But there’s another important part of the woman’s story that we should attend to. It has to do with that ember kindling within her which pushes her to extend herself, propelling her out of her bedroom, out of her door, into the streets, in search of that which will make the bleeding stop. I think of this as a holy desire. And here too this woman in search of life becomes our guide. In my estimation, religion is about nothing if it’s not about desire. All of theology can be summed up as the working out of a desire that burns within our hearts, moving us, stirring us, drawing and luring us out of our stasis and toward that which we dare to name God. Sometimes that fire within roars hot, and we know exactly the direction we need to go if we are to flourish, and sometimes, like the woman in the story, the fire cools to a faint ember, so that it must be fanned a little bit, brought back to life. Sometimes our desire gets away from us, and we wind up chasing the wrong things, that which we thought would bring life but in truth only draws the life out of us. To have faith is to undergo a therapy of desire, examining what’s worth desiring and what isn’t, what brings life and what doesn’t. It might be that what you’ve been chasing for most of your life isn’t bringing you life at all, but is leaving you as drained as the woman suffering continual hemorrhaging. It might be that your career is killing you, draining your soul. It might be that a particular relationship is destroying you. It might be that the success you’ve been taught to desire is a vampire, eating you alive. And it might be that something within you, in the midnight hour or in moments of unguarded truth, is stirring, saying, is this it? Is this all there is?
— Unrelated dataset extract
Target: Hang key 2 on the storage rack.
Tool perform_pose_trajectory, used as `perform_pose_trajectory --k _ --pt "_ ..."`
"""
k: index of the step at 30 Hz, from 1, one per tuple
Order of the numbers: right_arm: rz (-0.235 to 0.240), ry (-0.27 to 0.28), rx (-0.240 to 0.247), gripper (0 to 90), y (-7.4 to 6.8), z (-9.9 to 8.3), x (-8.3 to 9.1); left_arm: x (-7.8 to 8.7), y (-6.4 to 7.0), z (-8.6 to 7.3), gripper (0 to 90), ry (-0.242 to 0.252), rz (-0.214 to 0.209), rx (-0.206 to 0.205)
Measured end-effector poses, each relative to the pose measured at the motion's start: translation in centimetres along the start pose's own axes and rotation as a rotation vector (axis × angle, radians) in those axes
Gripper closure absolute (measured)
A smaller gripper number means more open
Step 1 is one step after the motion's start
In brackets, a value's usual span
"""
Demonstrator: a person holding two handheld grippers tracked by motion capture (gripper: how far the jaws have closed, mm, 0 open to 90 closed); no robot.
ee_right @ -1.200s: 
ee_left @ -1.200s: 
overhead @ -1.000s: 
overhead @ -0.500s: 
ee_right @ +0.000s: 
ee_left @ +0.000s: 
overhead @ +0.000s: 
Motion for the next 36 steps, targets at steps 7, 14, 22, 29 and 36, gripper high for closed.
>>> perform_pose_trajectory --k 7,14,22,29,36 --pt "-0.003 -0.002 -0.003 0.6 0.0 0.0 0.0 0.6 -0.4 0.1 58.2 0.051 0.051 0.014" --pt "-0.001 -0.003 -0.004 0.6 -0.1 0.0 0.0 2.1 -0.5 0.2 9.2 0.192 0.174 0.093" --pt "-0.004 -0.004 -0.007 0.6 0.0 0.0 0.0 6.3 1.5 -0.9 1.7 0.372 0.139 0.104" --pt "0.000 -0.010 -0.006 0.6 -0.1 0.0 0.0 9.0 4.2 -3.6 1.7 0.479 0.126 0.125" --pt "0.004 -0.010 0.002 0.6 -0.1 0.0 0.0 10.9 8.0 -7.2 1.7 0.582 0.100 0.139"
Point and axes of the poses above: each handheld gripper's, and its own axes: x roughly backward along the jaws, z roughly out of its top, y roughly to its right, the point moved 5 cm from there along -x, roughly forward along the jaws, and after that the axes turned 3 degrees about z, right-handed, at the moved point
In a hypercapitalist society such as ours, nearly everything is seeking to activate our desire – billboards, radio ads, flashing windows on every website we open, television ads, magazines, everything. I remember years ago finding myself at a professional baseball game in Cuba. I’ve been to plenty of ball games in my life, but this one felt both similar and utterly strange. The game was played exactly as it is here in North America, and I sat for a while trying to figure out why it felt so different. And then I realized: there are no advertisements here. There’s nothing flashing, nothing blinking, nothing blaring, nothing that’s seeking to stimulate my desire beyond the game itself. There were no ads for donuts or office supplies or gasoline or sports equipment, nothing. Say what you will about Cuba and its policies, but I have to tell you that that absence of assaultive stimulants felt really, really good. Most of us no longer notice or appreciate how immersed we are in such coercive environments. We no longer notice the way our desires are being worked upon in minute detail nearly every waking moment until we step out of such environments, and experience something utterly different. We’re suddenly invited to consider that which is worth desiring and pursuing, and that which isn’t. The baseball game in Cuba didn’t reorient my life. But it did serve as a reminder that perhaps the human heart contains desires that can scarcely be heard amidst the voices that compete for our attention, our dollars, our values, and ultimately, our lives. It was a reminder that perhaps there is a faintly glowing ember of desire underneath all the ash, still pulsing with life.

And isn’t church, at its best anyway, about precisely that? About thinking through what sorts of things really are worth chasing? Isn’t it about being reminded of a world of touch, a world of connection, a world where healing and hope and flourishing can and do occur? If church is about anything, isn’t it about reminding us of that which is worth desiring – things like compassion and hospitality, forgiveness, generosity, and mutual support in the journey of life? Much of the time, we exist in the world as those akin to the hemorrhaging woman, having the life drained from us. Meanwhile, something does kindle and stir within us. Meanwhile the Bible and theology and the very Spirit of God draws us toward moments of touch, moments of tender embrace with one another and with those unlike us, who live in places unlike Old Lyme. The woman in our story is a reminder to stir those embers, to blow on them, and to let that holy passion stir within us, lest our lives slip away. The woman in our story is a reminder to notice and to cultivate that holy desire that stirs within us, that which leads us toward what exists beyond us, and then to find the courage to chase it.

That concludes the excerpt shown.